- [Stored entries]
-=-=-=-=-

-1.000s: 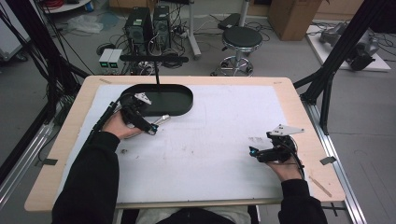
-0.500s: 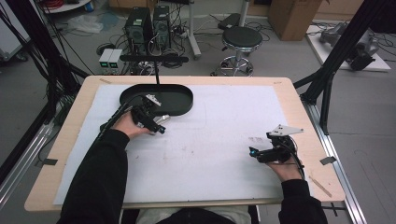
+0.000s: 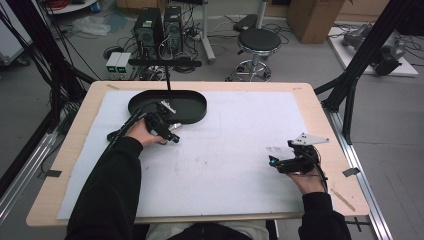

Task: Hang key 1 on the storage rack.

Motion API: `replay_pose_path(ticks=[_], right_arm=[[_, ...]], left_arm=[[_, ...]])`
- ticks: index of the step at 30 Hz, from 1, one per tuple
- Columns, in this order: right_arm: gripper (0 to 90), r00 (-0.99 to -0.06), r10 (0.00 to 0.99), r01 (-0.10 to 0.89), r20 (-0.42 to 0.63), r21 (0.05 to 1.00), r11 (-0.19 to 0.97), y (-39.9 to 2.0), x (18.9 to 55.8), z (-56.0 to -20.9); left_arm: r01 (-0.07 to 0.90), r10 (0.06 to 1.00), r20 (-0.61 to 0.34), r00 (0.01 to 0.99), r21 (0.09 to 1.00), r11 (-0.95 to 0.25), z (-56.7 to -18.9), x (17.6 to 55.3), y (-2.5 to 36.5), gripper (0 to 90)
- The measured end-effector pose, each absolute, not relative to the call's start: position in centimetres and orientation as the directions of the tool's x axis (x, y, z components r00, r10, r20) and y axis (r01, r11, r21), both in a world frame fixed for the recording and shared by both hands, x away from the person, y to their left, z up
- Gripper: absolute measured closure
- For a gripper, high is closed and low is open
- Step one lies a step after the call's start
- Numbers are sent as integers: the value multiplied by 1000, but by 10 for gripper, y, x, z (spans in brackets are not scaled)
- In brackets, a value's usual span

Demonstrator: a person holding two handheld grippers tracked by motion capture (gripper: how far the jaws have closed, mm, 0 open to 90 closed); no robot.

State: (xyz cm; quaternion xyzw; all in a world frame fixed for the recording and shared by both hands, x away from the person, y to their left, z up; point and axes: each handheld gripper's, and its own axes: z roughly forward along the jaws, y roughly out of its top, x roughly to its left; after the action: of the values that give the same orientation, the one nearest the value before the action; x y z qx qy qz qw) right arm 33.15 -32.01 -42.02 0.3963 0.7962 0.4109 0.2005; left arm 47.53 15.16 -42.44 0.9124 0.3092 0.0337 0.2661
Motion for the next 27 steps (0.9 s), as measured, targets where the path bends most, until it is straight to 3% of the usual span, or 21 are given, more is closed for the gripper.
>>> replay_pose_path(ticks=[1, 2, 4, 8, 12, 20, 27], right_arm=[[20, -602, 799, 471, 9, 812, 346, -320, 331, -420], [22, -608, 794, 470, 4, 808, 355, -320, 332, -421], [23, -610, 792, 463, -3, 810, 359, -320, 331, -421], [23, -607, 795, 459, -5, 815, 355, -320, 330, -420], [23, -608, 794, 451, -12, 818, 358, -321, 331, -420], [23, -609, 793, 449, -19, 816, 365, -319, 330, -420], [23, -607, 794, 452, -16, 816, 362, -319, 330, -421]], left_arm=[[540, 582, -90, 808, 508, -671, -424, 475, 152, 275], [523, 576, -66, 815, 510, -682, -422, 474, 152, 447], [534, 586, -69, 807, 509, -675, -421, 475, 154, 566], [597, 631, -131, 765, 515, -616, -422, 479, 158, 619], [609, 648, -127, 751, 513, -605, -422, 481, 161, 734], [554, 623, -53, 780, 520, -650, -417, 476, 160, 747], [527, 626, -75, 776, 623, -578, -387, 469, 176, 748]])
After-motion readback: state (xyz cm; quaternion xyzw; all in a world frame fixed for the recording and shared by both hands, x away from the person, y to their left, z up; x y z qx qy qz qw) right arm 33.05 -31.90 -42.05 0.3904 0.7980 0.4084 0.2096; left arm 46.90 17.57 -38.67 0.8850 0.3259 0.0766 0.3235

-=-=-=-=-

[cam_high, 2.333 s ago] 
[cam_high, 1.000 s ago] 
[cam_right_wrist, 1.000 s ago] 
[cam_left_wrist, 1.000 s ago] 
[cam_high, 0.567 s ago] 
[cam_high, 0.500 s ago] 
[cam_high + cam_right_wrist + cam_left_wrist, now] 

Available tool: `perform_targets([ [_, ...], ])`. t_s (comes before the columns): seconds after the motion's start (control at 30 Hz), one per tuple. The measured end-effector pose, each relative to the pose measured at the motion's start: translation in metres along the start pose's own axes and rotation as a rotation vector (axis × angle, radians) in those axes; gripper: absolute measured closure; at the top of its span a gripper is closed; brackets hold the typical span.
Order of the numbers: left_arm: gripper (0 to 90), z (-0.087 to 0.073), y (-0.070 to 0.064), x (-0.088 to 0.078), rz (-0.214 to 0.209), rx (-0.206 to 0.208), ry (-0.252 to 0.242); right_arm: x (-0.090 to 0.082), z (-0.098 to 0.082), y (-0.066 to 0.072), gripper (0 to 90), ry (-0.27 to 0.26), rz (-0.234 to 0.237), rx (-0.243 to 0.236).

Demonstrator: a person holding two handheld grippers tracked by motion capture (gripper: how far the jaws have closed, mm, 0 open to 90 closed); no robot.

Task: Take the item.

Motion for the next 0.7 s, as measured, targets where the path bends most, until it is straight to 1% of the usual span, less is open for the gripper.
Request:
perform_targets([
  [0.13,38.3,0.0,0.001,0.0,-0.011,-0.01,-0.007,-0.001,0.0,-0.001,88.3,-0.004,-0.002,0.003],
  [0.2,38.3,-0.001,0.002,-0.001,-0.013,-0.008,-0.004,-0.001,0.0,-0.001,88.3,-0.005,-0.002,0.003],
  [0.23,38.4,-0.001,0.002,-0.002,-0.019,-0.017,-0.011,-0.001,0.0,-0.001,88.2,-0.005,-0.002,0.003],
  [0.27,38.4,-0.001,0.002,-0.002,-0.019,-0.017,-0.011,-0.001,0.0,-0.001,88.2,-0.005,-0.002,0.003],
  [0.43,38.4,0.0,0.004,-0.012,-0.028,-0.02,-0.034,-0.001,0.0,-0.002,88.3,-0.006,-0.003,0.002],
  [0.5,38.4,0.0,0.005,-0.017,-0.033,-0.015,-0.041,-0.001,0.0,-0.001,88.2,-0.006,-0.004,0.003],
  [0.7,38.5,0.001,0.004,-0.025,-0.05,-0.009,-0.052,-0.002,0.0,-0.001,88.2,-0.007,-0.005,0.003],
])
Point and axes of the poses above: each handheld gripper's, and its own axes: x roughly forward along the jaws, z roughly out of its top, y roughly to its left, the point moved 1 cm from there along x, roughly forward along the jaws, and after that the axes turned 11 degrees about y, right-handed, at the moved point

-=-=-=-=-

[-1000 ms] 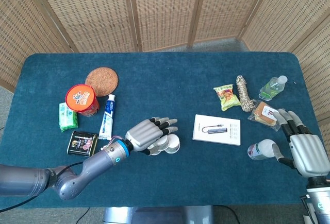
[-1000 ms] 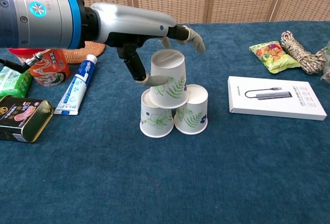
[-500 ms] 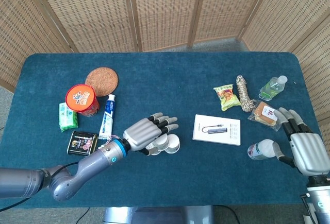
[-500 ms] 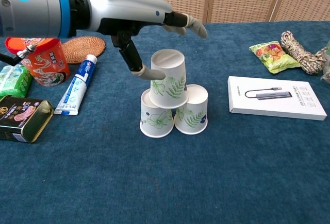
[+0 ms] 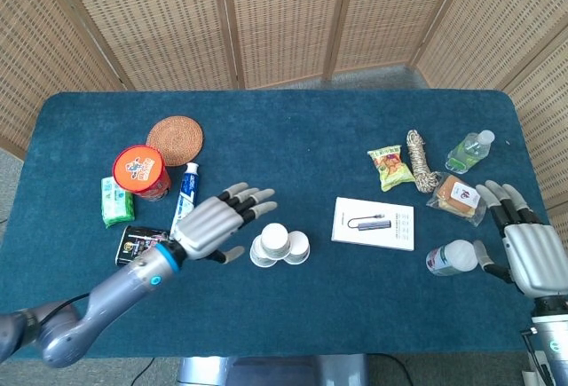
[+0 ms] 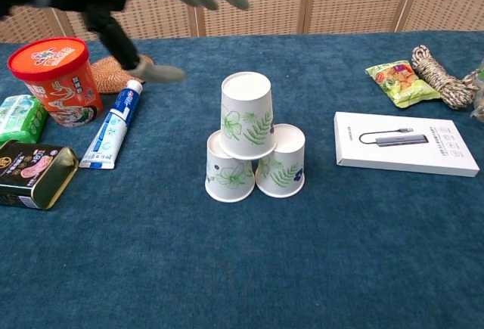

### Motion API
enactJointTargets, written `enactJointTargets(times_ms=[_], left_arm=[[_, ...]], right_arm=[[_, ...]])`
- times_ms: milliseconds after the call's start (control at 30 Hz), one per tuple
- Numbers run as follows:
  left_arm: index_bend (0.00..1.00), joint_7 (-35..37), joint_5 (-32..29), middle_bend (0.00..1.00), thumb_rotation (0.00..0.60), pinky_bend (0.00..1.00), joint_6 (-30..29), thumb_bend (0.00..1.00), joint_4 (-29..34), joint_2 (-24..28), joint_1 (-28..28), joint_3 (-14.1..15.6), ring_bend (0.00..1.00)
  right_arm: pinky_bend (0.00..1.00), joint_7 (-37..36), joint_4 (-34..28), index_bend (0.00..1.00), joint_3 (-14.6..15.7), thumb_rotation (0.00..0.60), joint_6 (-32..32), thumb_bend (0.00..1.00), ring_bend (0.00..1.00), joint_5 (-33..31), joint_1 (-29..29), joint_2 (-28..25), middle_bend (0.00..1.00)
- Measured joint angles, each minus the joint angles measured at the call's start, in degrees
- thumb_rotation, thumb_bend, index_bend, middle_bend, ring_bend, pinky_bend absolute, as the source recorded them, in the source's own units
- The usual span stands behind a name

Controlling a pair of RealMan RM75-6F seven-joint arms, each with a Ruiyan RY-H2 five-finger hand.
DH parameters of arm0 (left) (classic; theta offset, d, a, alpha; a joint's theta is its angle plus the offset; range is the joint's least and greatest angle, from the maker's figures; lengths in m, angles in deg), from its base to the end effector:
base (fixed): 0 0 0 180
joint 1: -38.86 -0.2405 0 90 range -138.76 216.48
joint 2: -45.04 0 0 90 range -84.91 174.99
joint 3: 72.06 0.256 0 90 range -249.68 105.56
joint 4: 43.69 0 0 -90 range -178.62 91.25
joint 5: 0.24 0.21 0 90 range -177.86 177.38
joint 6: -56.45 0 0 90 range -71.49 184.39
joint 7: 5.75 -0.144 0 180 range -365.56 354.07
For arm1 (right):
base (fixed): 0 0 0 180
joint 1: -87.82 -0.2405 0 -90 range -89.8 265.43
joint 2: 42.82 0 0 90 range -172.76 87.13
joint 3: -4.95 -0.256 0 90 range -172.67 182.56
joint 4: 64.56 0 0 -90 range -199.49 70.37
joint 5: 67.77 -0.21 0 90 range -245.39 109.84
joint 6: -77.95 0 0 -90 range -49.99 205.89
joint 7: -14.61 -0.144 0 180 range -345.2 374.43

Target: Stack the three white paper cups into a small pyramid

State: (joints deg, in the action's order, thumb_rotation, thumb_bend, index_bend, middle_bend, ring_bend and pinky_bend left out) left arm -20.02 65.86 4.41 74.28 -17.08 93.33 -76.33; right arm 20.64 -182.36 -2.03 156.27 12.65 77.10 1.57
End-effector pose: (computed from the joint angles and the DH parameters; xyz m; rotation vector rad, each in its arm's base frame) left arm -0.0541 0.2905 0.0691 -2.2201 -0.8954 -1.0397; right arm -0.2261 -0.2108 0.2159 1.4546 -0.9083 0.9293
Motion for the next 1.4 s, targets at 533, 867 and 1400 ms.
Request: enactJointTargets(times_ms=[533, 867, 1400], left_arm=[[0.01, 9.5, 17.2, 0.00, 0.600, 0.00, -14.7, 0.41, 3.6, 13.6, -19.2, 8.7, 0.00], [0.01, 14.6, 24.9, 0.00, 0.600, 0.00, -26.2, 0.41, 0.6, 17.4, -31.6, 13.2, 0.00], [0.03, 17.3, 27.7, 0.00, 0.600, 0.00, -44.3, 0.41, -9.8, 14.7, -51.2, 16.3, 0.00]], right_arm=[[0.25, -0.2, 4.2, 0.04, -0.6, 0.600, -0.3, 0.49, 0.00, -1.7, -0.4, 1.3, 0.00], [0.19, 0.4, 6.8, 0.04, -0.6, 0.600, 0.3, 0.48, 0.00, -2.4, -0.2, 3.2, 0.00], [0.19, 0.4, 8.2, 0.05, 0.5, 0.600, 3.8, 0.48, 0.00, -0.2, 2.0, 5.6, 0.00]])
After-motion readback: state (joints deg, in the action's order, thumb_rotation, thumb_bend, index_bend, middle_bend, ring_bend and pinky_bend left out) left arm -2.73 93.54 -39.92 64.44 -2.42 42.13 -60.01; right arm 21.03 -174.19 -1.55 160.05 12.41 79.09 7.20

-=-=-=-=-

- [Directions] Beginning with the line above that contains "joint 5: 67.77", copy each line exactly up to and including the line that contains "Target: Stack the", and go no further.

- [Solution to this task]
joint 5: 67.77 -0.21 0 90 range -245.39 109.84
joint 6: -77.95 0 0 -90 range -49.99 205.89
joint 7: -14.61 -0.144 0 180 range -345.2 374.43

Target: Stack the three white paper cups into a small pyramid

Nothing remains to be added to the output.